Michael Curtiz (1888-1962)

Diretor húngaro, cujo nome original era Mihaly Kertesz,  mudou-se para os Estados Unidos e ficou conhecido pelos filmes de aventura estrelados por Errol Flynn. Sua obra de referência é Casablanca, o cult ambientado na 2ª Guerra Mundial com Humphrey Bogart e Ingrid Bergman, os dois amantes separados pelo conflito europeu. Curtiz era considerado bom artesão, e pouco mais que isso, mas sabia aplicar as lições visuais do expressionismo alemão em suas obras como se nota em Alma em Suplício.

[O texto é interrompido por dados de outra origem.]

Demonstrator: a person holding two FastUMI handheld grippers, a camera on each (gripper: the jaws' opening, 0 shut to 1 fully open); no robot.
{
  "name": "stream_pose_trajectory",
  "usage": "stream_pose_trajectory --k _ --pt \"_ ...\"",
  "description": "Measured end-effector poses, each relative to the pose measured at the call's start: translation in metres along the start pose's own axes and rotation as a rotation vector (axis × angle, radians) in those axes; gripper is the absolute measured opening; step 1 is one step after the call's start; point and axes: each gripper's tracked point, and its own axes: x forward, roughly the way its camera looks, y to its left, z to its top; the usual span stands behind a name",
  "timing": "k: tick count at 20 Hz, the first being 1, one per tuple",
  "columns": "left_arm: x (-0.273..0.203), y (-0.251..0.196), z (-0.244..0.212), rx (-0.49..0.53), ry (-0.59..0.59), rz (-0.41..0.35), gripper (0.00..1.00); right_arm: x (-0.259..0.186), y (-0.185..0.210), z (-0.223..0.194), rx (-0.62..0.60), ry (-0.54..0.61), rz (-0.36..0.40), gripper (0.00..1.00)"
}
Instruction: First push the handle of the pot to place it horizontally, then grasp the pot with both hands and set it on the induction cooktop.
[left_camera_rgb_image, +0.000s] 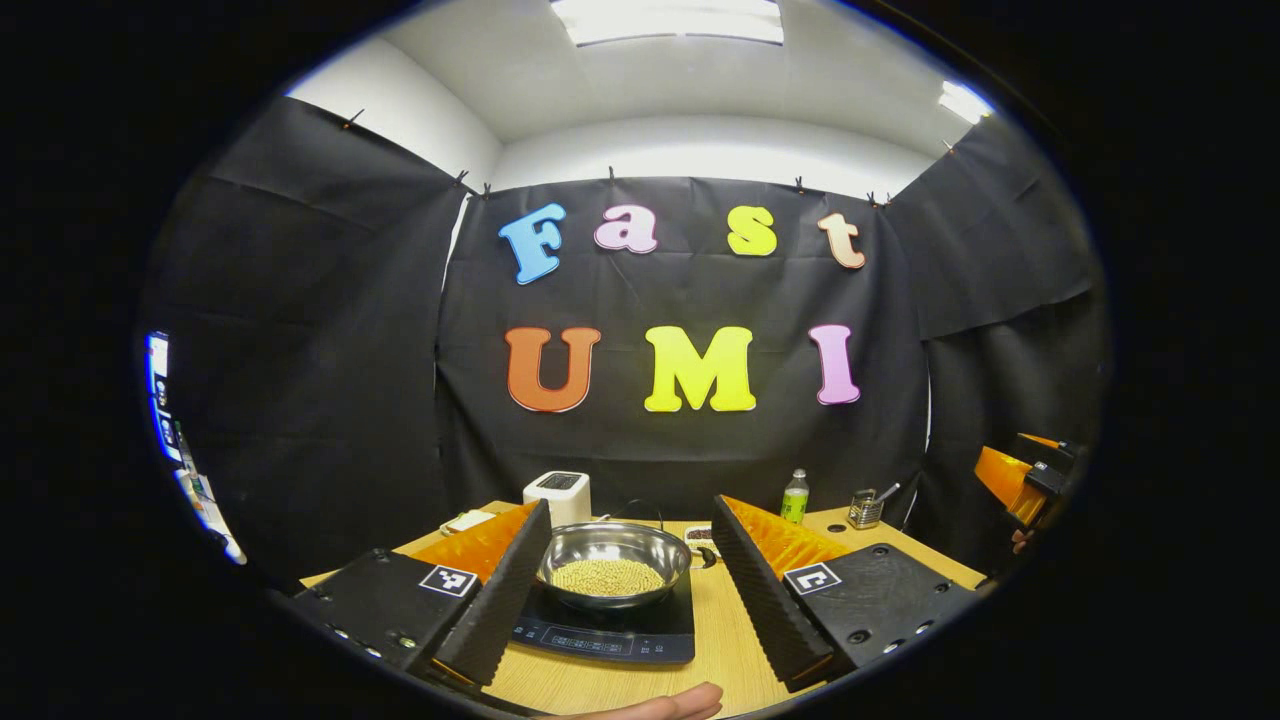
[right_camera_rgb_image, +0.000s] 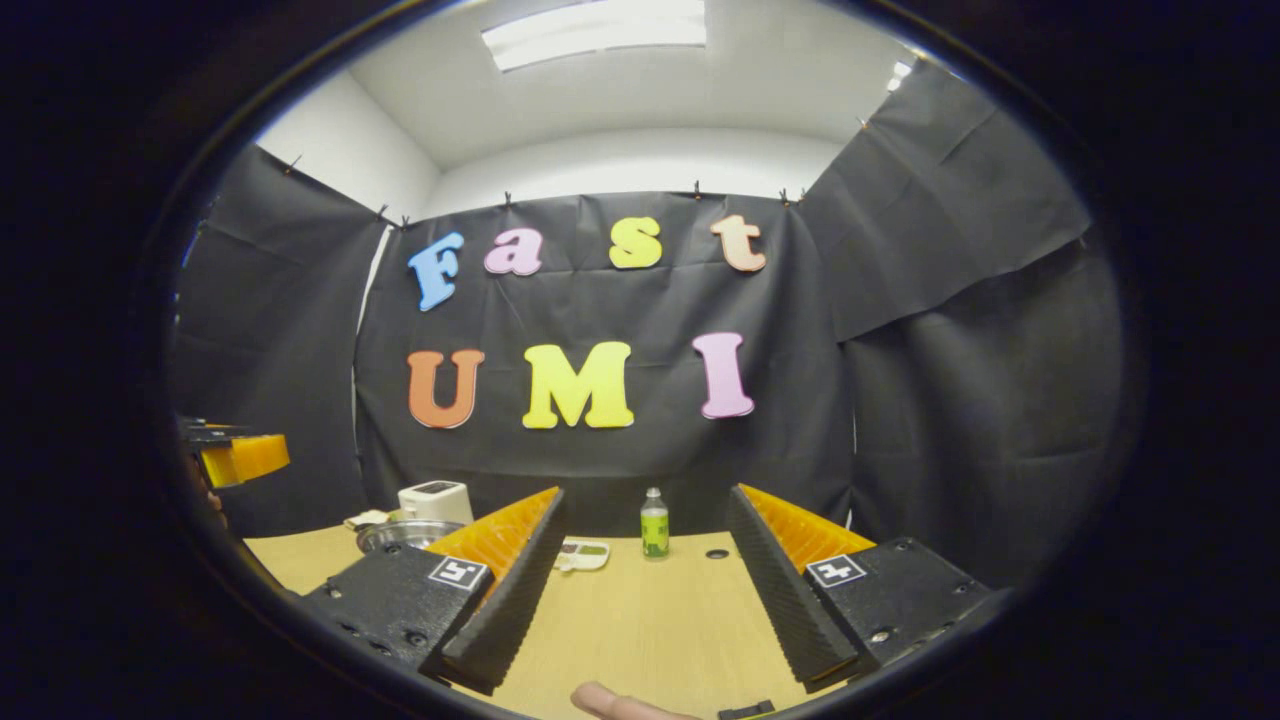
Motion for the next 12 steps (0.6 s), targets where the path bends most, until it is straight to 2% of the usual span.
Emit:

James M. Cain (1892-1977).

Considerado um dos grandes autores do gênero policial, sua novela mais famosa, O Destino Bate à Sua Porta (aqui editado pela Cia das Letras), foi várias vezes adaptada para o cinema. Numa delas pelo italiano Luchino Visconti com o título de Obsessão, em 1946, numa versão não autorizada pelo autor e que passa por um dos marcos iniciais do neorrealismo italiano. Foi filmada também por Tay Garnett em 1946 com Lana Turner e John Garfield nos papeis principais. Papeis que seriam de Jack Nicholson e Jessica Lange na versão de 1981 dirigida por Bob Rafelson.